As Moxie Marlinspike put so well, we should all have something to hide. Given recent news, this raises a big important question: How to keep Your Data out of other people's Big Data?
Essentially, don't put it on the web, don't email it, and don't even SMS it. What's left? We still need to talk to each other, and in modern times, that means digitally.
The Content Addressable Graph (BaseParadigm) is an answer.
The graph is a super-schema: a uniform way to represent many (arguably, all) kinds of information. Unlike other formats, the Content Addressable Graph has identifiers baked in at every level, enabling documents to be broken into pieces while remaining linked together.
In a Content Addressable Graph, no single application need keep track of a definitive version of the data. Updates can happen between peers as needed. A contact management application and a calendaring application can both act on the same data without needing a third service to help them communicate.
This unique property of the Content Addressable Graph changes everything. Now that no third service is needed, data for all applications can be communicated using local networking like Bluetooth, stored on any storage device like SD cards, and accumulated and backed up as desired in an 'offline' fashion.
To keep things available across devices, generic servers can still be employed to store all data. Such servers would not discriminate between applications. Social and financial data end up in the same place. However, because applications are independent, a server isn't even needed.
I'm diligently working on BaseParadigm. If you are interested in using it, learning more, or helping with the development effort in any way, please contact me.

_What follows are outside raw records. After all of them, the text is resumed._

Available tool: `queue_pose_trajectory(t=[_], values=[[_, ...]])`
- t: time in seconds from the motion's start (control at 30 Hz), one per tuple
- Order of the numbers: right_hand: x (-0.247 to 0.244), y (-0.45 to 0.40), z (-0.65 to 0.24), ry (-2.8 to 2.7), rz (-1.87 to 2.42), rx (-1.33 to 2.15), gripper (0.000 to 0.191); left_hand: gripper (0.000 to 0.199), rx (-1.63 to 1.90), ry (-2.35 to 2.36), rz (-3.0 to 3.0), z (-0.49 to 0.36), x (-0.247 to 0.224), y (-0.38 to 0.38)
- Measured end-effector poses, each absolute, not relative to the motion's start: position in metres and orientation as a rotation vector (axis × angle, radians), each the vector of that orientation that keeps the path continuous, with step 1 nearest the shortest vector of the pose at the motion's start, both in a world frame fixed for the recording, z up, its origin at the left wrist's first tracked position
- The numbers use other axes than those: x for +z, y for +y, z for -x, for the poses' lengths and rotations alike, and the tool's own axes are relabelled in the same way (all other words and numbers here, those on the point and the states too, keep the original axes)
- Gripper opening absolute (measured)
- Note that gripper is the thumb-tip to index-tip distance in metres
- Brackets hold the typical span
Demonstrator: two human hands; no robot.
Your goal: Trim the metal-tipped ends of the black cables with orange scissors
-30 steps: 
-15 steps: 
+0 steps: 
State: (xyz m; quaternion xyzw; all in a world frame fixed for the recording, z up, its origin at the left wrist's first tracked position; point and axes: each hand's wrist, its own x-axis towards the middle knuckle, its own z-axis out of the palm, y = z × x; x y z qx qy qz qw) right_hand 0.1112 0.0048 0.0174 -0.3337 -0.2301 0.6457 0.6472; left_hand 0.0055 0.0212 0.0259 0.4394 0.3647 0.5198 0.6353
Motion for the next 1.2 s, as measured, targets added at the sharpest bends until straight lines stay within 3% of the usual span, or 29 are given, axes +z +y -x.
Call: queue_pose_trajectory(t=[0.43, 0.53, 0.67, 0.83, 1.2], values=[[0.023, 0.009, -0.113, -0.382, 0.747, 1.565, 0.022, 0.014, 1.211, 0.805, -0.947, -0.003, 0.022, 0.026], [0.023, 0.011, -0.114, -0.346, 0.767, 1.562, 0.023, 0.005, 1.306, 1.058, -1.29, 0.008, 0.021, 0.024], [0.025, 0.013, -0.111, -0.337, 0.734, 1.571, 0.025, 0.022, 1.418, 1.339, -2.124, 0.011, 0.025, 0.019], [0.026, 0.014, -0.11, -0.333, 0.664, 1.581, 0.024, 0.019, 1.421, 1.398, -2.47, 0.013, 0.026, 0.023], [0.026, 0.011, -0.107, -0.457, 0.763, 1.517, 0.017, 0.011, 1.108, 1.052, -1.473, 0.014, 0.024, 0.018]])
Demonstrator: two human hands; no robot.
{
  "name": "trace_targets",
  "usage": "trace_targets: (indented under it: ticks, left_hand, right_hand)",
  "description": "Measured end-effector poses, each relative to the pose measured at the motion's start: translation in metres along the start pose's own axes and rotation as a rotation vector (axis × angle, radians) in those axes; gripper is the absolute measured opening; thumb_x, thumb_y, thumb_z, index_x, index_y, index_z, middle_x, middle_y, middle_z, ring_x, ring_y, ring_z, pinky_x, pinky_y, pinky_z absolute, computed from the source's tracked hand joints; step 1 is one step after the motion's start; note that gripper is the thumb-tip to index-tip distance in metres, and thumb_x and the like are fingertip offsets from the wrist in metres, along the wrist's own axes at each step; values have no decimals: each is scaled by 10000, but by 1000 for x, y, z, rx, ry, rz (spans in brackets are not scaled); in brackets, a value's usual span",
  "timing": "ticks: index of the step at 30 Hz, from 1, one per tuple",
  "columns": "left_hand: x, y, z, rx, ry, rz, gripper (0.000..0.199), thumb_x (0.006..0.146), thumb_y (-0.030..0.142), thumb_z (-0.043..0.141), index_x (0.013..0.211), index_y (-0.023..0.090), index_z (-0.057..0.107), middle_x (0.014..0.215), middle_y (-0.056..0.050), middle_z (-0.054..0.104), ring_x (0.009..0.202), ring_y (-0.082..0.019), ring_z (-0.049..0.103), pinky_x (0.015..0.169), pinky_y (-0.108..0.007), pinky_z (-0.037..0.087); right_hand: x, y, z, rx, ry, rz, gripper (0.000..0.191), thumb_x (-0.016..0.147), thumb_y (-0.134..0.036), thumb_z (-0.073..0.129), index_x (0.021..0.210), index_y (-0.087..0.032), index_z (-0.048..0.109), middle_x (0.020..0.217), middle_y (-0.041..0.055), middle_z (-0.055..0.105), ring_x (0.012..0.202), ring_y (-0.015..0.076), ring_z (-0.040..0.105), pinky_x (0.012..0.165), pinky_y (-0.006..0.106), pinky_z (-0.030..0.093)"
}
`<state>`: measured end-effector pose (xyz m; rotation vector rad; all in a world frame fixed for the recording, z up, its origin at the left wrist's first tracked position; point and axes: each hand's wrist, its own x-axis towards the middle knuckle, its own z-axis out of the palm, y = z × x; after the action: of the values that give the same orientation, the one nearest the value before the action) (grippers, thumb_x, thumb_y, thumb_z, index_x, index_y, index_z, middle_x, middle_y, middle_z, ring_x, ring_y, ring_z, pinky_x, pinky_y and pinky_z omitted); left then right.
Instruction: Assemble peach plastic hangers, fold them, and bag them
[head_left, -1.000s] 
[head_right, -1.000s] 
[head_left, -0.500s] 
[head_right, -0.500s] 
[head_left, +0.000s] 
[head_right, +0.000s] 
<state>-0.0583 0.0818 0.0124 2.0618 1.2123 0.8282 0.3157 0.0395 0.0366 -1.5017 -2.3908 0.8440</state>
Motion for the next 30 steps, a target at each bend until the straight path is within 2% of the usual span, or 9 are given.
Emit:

IndieWebCamp is coming up, and I'm rethinking how to communicate my old beef about how the web is designed. This is not an explanation of the solution but an explanation of why there needs to be a new solution.
The way the web works: run a program on a computer to serve data to browsers around the world.
The problem: how for the browser to find servers.
The solution: dns.
This architecture creates more problems. That people access the web by visiting specific servers means that the first class entity on the web is the server, and owning domains is core to participation. So, IndieWeb is a community that has grown around the idea that domain ownership binds identity to running servers, empowering the individual who administers those servers; the most democratic web is one where all software is served through individually owned domains.
While the premise is solid, the goal is unrealistic. I believe that having a name and being able to use language should be enough for being a first class entity on the web. People enter cyberspace with nothing but information about themselves. That should be all they need.
That it should be all they need is shown by the success of account based services for identity management commonly known as social software. A user gives a domain owner information about themselves, and the domain owner provides software to represent that person on the web. This is Google, Twitter, Facebook and most everything else. But that kind of identity is second class.
There is a better way.
What if identity was just data, not running machines? What if, when you opened your browser to access the web of information, you told it who from, not where from? If it were so, no one would need be paid for registration of a name. No remote account passwords would ever have to be remembered. No identity would serve as host for other identities; such a service would not be useful.
Let's add to the discussion of #dataownership a term #processownership. It means you get to run what you want when you want, choose not to upgrade software, and choose to kill processes that operate on your data. I would say process ownership is a core requirement for a more ideal future open collaborative internet.